And reflecting on this today, we might ask to what degree does avoidance, or silence  still prevail in social situations, especially in circles where different Sri Lankan diasporas converge? What are the forms assumed by this silence? What does it conceal? What are the relations between memory, silence and speech in the context of diaspora and of reconciliation? Let’s briefly look at these two key terms first, diaspora, and reconciliation.

A sizable body of work exists on something called “the Tamil Diaspora,” considered as a  distinctive  formation that was a key driver of the war. Ahilan Kadirgamar gives an insightful account of this phenomenon, arguing that in the early 1990s a set of circumstances combined with shrewd manoeuvring by the LTTE to establish “separatist Tamil nationalism as dominant within the diaspora.” He discusses “this manoeuvre of the LTTE and the over-determination of separatist Tamil Eelam politics over other forms of collective politics both in relation to Sri Lanka and in the context of refugee life in the west”( 2010, 24). Other, less nuanced, analyses cast diasporic Tamils as a monolithic entity, united by unconditional support for the LTTE throughout the 30-year period of the war. Even after the comprehensive defeat of the LTTE in 2009, this bogey of an intractable, war-mongering Tamil diaspora is still invoked by Sri Lankan government spokespeople and Sinhala ultra-nationalists as a means to keep anti-Tamil sentiments at fever pitch and to drum up hysteria against moves such as the recent UN  Resolutions. Instead of the singular term “the Tamil diaspora,” I prefer to speak of “diasporic Tamils.” This shifts us from the homogenizing (and often Jaffnacentric) conceptualisations of Sri Lankan Tamils that have dominated current scholarship. Part of the work of post-war reassessment and reconciliation, then, calls for recognizing the ethnic, linguistic and geographical differences and fractures within diapora groups: for example the different histories and struggles of the eastern coast and Malayaha Tamils; or the Tamil-speaking Muslims of the north and east where long-established practices of coexistence were deliberately targeted by both warring parties, with Muslim populations in the north and east subject to massacres and forced expulsions by the LTTE. Was the expulsion of the Muslims from Jaffna by the LTTE their Black July? Where are the stories and memorializations of that event?

At the same time, the term ‘diasporic Tamils’ allows for a more reflexive analysis of political and ideological categories within, and the range of attitudes and positions adopted by diaspora Tamils to the war. Although the war was the impetus for the forced or voluntary departure of over a million Tamils, their support for the war is by no means a given. Indeed, many disillusioned or dissenting members of Tamil militant groups were among the first to flee. Some of this internal dissent has not been able to be expressed even in the comparative safety of the west.  The defeat of the LTTE opens the way for many of their stories to be told and analysed.

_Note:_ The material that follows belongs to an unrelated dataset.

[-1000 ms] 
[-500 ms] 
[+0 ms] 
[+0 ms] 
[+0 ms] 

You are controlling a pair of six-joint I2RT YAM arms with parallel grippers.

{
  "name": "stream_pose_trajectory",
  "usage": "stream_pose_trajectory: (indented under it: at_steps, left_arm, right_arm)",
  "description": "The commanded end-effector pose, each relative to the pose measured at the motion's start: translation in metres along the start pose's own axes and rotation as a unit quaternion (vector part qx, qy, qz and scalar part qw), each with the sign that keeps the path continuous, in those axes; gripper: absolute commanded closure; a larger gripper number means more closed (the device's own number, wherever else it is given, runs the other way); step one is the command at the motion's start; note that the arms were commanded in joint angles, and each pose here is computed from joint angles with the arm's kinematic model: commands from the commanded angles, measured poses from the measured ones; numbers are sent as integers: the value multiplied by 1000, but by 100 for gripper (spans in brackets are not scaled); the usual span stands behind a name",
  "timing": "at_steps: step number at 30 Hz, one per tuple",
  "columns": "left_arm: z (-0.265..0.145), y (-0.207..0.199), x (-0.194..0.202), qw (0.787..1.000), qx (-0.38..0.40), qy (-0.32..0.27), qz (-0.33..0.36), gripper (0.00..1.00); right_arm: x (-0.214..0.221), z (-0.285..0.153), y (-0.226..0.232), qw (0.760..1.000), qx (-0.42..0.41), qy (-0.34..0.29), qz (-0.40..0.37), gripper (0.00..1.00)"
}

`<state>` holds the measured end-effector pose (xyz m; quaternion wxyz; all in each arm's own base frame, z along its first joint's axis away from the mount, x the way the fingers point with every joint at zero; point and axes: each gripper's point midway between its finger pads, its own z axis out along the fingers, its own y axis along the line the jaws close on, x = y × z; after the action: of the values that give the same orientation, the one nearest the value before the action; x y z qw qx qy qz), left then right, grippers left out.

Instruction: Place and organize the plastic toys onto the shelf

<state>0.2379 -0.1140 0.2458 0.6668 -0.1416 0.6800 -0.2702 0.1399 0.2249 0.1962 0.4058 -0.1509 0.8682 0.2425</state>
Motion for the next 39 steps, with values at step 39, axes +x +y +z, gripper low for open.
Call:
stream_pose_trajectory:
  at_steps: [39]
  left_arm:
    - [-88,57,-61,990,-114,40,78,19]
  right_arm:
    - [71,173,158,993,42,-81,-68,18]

The cultural politics of diaspora Tamils engage people from a range of differing political positions who may selectively deploy the rhetoric and symbols of Tamil nationalism, both in order to engage with past and with continuing experiences of loss and trauma, and in more indirect ways to forge communities of affiliation within the hostile or alien worlds in which  Tamil migrants and refugees found — and find — themselves. In particular, young people whose parents were refugees from the war absorbed the symbols and the habitus of separatism, without knowing much about the political detail. I’ve been looking, for example, at imaginative and expressive forms that include not only traditional forms like theatre or poetry or novels, but hip-hop, in the very influential work of M.I.A. (Maya Arulpragasam) who was described by the New York Times as the most influential diaspora Tamil (see Perera 2012).

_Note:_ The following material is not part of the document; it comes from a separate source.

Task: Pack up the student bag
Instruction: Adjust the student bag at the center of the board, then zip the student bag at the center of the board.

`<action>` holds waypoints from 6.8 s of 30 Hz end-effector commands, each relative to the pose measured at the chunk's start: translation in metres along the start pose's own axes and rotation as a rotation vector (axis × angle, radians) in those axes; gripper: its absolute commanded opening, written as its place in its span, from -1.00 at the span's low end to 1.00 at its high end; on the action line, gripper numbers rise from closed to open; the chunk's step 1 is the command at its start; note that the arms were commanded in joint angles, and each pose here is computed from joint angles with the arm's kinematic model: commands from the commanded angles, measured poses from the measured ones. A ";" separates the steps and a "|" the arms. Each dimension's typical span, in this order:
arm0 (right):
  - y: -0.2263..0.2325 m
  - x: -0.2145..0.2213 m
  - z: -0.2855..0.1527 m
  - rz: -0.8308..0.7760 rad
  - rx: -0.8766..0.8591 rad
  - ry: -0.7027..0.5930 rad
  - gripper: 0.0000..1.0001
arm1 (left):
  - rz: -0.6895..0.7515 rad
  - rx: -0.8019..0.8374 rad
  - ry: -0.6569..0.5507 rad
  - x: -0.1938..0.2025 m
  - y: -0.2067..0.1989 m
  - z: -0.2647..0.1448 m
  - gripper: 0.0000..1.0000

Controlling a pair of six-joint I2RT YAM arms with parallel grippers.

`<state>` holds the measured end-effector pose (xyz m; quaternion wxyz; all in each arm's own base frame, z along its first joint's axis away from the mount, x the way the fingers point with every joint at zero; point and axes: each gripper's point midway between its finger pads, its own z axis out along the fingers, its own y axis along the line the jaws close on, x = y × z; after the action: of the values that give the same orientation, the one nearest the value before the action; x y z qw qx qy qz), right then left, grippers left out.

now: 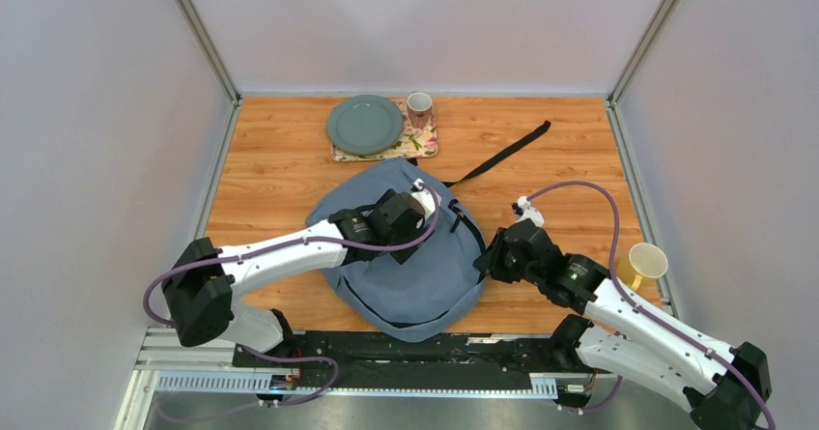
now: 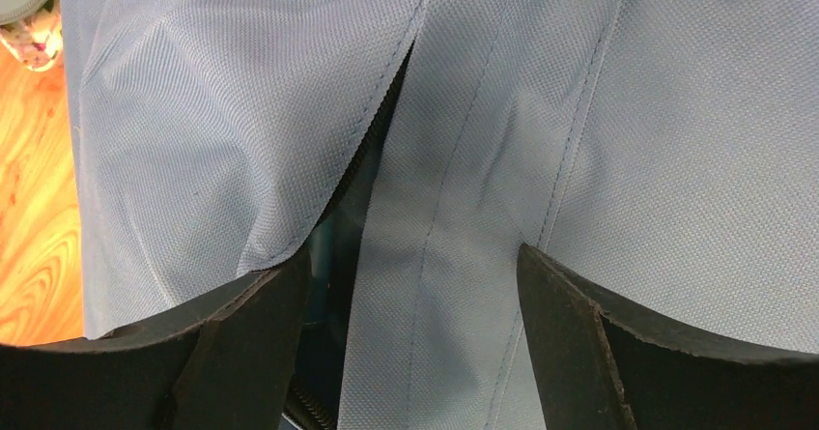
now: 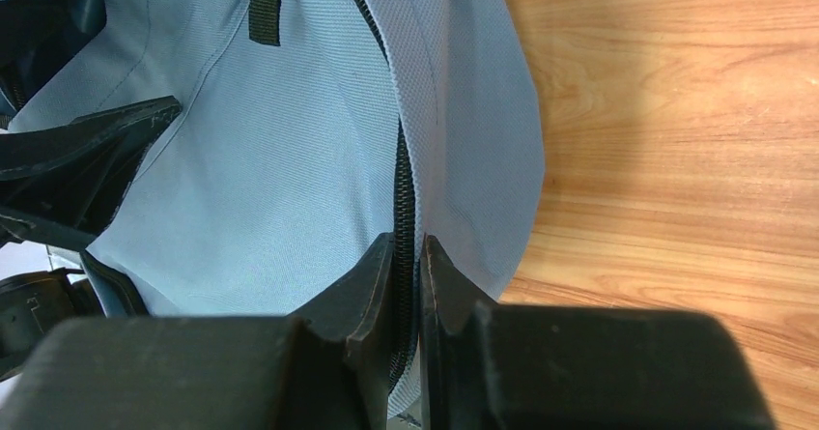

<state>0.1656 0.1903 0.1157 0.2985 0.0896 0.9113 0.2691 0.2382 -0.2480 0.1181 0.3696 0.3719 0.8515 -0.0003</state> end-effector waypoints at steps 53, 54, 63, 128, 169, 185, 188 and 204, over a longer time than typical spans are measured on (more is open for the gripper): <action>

These everyday cultural forms, practices and dynamics are key spaces where  understandings of the war and its scars and trauma get worked through more effectively than in official reports and transitional justice processes. What is the role of cultural politics, in personal and family stories; in national stories, and transnationally, as for diaspora generations in exploring and explaining their presence in their new countries? What is their role within and between diasporic communities? And perhaps most important for this forum, what is their role in reconciliation?

So this brings me to my second term, reconciliation; this again has multiple meanings. In the  discussions of previous speakers we heard of the ways in which reconciliation has been deployed in various times and places. For me the term reconciliation is tied to its history here in Australia in the early 1990s – this was the decade that was intellectually and politically formative for me, when non-Aboriginal Australians were coming to understand the full enormity of colonization and dispossession, not as an event that happened long ago in 1788, but as something ongoing, especially in the experiences of the stolen generations. Yet even as these stories were being told and heard, there were also many Aboriginal leaders who remained very ambivalent about what reconciliation represented, and asked whose interests it served. There’s a formulation about Australian politics in the 1990s by  Gary Foley that I often think about: Mabo is not land right and reconciliation is not justice. If reconciliation is not justice, what is it? Can we understand reconciliation as what we settle for in the absence of justice?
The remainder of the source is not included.